WORK REQUEST: Scan the entries below for the word "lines" and copy every line where it turns up.

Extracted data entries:
§

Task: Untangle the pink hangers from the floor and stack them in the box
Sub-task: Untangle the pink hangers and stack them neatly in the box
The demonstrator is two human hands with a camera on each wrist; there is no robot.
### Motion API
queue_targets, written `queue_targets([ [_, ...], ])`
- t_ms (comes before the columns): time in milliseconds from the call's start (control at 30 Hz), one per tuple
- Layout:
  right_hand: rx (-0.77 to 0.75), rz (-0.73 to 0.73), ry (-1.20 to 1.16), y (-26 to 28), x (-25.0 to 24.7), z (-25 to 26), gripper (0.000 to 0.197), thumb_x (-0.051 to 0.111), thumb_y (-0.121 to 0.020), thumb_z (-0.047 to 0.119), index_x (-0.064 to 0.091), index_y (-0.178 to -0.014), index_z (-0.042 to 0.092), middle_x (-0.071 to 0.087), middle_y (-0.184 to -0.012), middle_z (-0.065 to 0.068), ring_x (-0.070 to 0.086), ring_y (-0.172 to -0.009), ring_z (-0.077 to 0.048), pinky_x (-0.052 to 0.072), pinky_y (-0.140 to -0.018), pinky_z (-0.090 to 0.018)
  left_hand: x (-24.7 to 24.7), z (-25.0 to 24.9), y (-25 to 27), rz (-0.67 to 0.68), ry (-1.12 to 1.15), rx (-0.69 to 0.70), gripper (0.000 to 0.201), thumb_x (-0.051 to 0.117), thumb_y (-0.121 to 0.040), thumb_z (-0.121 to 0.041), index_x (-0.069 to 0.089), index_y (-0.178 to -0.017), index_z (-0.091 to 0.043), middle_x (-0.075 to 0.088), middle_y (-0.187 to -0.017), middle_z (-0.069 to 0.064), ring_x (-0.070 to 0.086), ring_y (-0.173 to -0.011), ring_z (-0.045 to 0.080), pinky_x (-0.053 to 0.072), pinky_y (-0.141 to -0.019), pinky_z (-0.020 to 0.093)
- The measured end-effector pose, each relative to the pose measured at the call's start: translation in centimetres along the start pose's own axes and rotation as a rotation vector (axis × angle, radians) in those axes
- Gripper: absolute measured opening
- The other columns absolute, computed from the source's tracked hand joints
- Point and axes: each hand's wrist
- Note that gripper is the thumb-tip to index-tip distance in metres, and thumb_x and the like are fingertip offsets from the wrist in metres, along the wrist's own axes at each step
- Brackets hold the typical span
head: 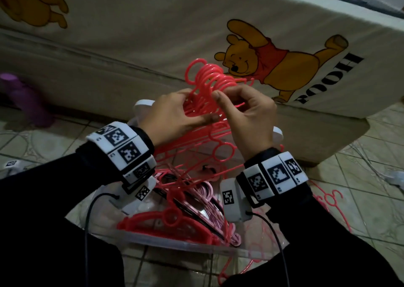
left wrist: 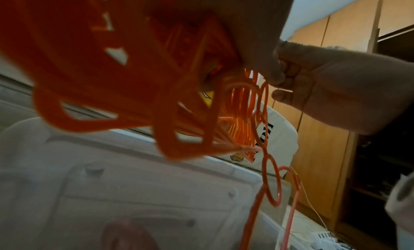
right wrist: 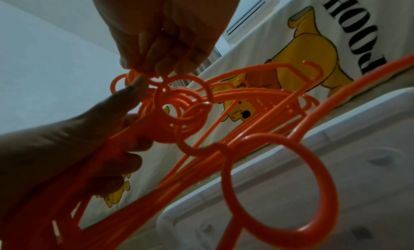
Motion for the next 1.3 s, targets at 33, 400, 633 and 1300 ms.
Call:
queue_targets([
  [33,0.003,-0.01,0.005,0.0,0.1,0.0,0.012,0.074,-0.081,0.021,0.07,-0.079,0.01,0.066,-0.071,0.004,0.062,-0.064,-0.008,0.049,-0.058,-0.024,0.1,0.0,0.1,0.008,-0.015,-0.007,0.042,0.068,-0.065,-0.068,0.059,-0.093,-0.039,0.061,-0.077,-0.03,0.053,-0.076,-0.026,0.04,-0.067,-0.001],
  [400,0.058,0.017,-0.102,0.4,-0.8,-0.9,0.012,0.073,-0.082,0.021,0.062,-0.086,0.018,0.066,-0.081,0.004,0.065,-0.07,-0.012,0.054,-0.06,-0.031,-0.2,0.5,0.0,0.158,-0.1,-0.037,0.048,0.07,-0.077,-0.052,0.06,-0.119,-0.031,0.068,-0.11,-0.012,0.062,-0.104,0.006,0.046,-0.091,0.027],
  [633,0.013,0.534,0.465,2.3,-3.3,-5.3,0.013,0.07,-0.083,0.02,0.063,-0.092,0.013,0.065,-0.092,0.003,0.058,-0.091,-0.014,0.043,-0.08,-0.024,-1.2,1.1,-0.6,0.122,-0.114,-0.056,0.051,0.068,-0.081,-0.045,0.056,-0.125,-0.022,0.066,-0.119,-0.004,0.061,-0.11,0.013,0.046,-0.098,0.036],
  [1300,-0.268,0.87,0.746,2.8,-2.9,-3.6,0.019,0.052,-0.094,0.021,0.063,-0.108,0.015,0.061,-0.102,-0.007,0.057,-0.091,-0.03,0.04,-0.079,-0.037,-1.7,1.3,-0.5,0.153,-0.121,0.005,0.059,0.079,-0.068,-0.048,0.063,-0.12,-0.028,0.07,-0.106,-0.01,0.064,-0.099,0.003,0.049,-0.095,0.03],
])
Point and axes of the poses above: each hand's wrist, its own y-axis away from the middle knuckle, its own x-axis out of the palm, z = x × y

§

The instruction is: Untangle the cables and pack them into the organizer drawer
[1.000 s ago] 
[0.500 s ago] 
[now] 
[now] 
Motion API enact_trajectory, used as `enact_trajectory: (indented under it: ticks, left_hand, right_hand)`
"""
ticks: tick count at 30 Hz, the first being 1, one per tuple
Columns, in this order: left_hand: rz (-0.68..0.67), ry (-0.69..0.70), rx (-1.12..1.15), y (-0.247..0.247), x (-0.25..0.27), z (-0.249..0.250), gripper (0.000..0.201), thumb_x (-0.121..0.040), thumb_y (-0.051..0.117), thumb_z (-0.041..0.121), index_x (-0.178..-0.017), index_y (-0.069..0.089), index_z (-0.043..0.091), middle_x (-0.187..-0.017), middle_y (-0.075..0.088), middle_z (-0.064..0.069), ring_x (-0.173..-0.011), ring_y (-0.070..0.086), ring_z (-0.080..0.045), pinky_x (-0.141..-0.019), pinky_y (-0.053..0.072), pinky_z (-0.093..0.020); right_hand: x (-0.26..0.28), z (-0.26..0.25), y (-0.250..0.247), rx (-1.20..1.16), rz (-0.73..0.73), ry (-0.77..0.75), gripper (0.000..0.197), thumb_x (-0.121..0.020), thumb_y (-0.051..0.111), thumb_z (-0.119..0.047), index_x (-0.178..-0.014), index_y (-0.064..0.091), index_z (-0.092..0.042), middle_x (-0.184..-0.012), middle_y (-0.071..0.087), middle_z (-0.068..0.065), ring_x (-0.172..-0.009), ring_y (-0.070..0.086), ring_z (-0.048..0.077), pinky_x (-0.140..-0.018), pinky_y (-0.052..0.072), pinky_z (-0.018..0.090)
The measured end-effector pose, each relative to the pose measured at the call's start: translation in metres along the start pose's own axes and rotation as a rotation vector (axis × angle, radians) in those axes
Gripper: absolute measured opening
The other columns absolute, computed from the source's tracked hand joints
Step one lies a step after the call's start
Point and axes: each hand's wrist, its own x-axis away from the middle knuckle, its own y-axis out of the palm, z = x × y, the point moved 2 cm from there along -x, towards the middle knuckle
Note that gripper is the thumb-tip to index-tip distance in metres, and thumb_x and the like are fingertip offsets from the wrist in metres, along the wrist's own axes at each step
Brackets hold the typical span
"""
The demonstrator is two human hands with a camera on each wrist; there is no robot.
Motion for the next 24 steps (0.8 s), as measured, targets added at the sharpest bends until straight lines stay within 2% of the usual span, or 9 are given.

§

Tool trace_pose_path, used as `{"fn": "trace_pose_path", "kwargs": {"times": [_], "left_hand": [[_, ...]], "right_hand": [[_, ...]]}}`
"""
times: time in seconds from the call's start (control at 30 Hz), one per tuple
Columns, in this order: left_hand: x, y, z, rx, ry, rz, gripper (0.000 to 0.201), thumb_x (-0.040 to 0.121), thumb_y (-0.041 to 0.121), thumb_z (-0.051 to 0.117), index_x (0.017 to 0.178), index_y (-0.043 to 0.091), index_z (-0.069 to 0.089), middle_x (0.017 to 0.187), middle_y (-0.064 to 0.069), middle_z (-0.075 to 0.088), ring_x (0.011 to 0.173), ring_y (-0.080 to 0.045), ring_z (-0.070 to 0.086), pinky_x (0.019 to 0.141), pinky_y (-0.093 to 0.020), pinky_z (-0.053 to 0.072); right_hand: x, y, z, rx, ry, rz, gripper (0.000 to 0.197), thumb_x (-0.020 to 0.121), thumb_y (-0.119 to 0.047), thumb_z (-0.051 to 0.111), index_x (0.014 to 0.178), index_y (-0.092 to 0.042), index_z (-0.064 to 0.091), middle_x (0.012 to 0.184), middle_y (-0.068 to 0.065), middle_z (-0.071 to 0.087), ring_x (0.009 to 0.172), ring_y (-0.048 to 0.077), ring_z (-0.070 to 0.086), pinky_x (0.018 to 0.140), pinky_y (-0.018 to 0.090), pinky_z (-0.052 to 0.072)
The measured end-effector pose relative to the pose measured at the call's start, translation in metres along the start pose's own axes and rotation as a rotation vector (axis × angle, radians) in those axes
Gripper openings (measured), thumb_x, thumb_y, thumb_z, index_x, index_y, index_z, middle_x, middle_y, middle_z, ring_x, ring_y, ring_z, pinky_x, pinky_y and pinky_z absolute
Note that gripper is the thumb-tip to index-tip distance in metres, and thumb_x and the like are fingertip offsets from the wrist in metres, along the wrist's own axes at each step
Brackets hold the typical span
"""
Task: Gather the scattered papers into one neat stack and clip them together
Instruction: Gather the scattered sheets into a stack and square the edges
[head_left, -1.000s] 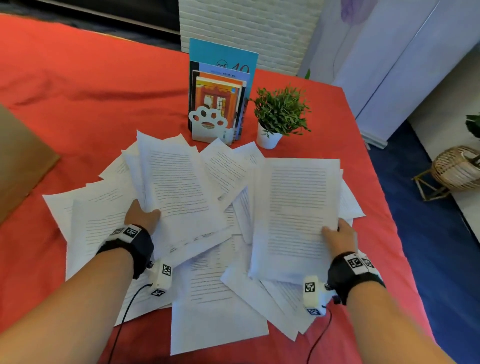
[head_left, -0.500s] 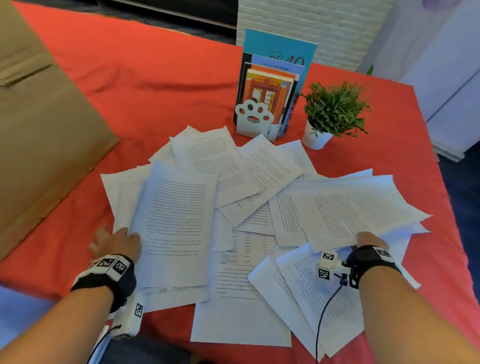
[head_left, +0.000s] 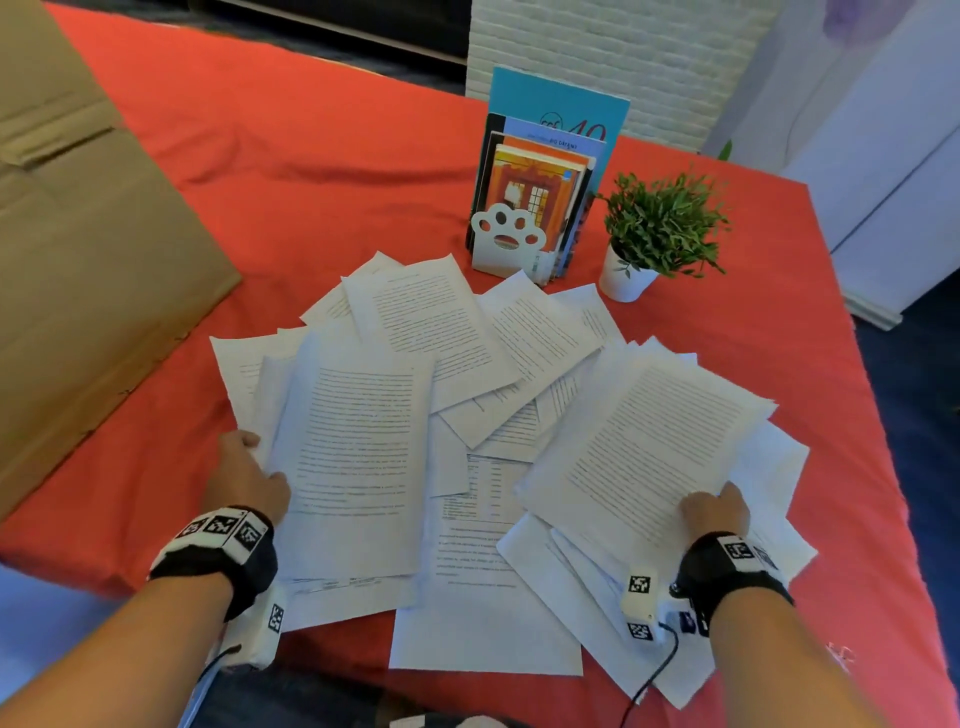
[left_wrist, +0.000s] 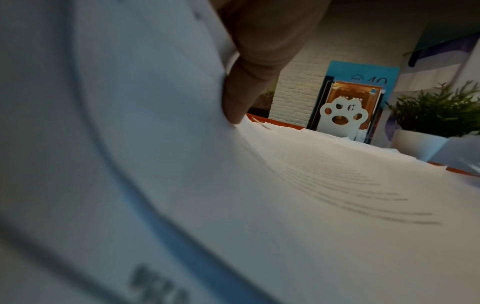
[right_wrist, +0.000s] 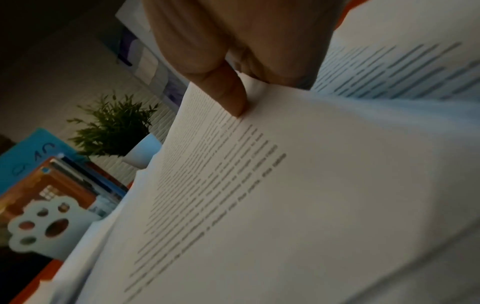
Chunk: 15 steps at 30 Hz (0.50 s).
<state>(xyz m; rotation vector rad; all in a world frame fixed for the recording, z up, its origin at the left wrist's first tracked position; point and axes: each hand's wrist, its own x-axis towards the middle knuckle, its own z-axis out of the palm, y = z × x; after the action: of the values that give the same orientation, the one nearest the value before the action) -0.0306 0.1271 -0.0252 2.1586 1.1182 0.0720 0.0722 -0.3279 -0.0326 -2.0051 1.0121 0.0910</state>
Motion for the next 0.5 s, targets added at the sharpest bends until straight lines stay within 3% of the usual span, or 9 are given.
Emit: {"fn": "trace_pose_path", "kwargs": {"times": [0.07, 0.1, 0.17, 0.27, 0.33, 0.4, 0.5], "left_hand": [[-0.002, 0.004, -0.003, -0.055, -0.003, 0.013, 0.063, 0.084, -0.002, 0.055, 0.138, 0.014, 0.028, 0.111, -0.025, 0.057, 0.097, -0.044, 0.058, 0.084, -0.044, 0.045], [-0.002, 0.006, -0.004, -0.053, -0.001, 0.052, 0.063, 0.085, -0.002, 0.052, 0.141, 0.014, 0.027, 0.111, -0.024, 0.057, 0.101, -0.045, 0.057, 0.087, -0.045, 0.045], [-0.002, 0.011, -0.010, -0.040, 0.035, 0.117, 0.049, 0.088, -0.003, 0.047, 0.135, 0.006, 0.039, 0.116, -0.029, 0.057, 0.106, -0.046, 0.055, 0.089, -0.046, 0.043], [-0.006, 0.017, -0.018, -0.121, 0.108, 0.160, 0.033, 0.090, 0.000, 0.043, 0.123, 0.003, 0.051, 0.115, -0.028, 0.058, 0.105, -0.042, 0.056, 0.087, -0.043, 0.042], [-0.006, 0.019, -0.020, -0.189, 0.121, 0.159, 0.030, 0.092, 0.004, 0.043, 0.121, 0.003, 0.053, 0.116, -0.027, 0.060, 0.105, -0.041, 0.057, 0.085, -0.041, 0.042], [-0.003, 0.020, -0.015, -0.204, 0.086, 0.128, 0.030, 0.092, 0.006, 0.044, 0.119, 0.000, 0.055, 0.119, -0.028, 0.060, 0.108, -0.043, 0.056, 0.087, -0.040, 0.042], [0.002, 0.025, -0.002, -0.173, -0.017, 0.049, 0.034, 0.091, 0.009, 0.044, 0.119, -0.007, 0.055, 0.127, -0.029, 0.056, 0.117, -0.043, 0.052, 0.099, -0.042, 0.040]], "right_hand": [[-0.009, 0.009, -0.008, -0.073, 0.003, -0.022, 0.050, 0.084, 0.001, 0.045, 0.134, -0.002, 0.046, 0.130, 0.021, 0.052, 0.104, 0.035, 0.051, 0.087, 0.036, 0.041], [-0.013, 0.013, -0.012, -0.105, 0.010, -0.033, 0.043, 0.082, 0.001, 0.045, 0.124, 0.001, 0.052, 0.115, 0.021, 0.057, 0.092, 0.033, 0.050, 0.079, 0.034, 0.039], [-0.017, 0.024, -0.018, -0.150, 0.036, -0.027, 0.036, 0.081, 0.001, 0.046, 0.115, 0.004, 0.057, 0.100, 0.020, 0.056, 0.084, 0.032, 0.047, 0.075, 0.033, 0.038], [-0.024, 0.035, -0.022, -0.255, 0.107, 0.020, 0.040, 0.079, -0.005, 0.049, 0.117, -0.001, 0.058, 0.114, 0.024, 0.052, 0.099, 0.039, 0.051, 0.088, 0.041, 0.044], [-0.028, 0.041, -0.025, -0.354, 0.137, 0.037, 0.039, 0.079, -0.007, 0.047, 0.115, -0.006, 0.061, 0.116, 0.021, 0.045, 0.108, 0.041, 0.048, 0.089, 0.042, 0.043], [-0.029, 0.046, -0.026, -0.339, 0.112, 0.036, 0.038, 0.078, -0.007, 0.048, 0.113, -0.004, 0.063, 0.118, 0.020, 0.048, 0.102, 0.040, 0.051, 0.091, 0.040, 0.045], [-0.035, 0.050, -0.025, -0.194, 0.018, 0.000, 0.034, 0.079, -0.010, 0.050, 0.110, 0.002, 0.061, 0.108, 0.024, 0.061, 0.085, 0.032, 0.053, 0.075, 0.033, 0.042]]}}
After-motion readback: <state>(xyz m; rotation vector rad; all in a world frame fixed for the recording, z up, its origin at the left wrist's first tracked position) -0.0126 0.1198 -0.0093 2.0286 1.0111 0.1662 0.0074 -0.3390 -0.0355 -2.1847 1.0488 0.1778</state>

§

TASK SOLUTION:
Motion for the next 24 steps (0.8 s), as measured, targets added at the sharpest bends until straight lines stay within 2% of the usual span, or 9 are given.
Motion for the next 0.5 s, targets added at the sharpest bends until straight lines stay within 3% of the usual span, or 9 are given.

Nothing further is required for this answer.